We can’t let our fear keep us in a tomb of death. Barbara Brown Taylor said it so well,
"Fear is a small cell with no air in it and no light. It is suffocating inside and dark. There is no room to turn around inside it. You can only face in one direction, but it hardly matters since you cannot see anyhow. There is no future in the dark. Everything is over. Everything is past. When you are locked up like that, tomorrow is as far away as the moon."

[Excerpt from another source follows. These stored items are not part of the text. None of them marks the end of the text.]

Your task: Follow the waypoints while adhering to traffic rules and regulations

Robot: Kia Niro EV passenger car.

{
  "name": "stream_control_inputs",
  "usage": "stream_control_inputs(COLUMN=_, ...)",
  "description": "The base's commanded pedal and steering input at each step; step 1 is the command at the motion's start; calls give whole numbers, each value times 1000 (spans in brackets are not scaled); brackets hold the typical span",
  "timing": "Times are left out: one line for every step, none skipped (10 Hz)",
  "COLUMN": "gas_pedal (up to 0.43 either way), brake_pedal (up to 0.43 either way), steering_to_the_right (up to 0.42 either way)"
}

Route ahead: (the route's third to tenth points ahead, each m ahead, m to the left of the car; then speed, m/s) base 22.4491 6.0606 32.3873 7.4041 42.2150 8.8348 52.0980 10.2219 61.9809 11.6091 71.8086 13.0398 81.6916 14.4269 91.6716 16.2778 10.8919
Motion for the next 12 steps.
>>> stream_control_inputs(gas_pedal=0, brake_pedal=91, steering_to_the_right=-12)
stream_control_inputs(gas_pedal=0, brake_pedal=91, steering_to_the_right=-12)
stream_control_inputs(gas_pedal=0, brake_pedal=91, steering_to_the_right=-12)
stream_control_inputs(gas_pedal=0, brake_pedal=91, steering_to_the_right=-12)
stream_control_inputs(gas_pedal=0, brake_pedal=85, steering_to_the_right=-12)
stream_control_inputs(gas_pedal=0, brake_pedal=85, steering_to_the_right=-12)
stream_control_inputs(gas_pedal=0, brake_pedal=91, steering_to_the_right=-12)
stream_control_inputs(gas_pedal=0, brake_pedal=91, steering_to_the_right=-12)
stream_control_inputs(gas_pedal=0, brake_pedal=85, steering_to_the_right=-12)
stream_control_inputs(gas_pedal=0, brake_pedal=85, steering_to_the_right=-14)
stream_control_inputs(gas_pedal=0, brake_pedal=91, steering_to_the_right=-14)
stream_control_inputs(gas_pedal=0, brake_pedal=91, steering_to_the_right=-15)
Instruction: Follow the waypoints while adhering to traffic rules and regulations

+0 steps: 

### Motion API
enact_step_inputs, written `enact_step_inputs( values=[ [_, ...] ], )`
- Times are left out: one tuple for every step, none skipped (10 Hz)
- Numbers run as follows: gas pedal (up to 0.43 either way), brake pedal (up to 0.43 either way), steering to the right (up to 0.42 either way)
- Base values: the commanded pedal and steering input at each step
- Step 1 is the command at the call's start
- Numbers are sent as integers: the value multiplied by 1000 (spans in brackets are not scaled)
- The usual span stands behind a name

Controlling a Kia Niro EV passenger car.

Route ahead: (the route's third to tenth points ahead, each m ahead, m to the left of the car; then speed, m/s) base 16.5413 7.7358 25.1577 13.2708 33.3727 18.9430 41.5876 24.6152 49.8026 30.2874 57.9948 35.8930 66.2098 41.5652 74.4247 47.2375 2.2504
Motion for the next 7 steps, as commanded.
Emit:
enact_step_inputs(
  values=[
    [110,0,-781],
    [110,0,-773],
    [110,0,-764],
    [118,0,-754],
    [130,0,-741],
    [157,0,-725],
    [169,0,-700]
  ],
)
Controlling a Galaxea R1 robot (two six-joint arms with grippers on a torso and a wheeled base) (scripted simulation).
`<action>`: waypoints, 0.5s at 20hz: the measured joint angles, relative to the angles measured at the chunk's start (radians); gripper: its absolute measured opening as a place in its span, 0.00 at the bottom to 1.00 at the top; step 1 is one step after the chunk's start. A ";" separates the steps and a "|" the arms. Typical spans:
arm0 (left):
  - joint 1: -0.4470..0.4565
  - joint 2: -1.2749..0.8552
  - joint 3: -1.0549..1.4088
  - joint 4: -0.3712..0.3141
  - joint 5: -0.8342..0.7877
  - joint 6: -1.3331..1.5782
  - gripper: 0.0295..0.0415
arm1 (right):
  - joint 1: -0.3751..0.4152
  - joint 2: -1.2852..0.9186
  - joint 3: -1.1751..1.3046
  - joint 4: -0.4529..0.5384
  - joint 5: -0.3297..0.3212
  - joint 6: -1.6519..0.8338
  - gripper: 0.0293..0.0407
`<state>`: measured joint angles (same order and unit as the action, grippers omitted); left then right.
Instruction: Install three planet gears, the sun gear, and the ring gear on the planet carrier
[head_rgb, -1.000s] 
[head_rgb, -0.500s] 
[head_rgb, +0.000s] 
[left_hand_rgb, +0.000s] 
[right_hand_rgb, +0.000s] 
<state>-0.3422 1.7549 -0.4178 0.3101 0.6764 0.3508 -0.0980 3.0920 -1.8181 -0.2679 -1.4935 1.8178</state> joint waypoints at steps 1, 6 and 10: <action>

And that is exactly where Jesus shows up for the disciples – in that cell of fear.
We can’t let that same fear keep us worried or fretting about what is going to happen. We can’t let fear keep us hiding and avoiding and not acting. That I believe is the case too often with the church, today. We make the walls of our Meetinghouse the walls of our cell of fear.
Instead, I want to be, and I want us to be, people who take up the mantle of Jesus Christ – people who incarnate Christ in their daily lives – to be people who live out of peace, forgiveness, grace, mercy and love and have learned to embrace their fears and step out of the cells they are in.
People who become Lights-bearers in a dark world.
Now, as we enter waiting worship, take a moment to consider the following queries:
· When have I found myself asking, “What do I do, now?”
· What traps me in a “cell of fear”?
· How can I embrace the Peace of Christ and become a light-bearer in the world?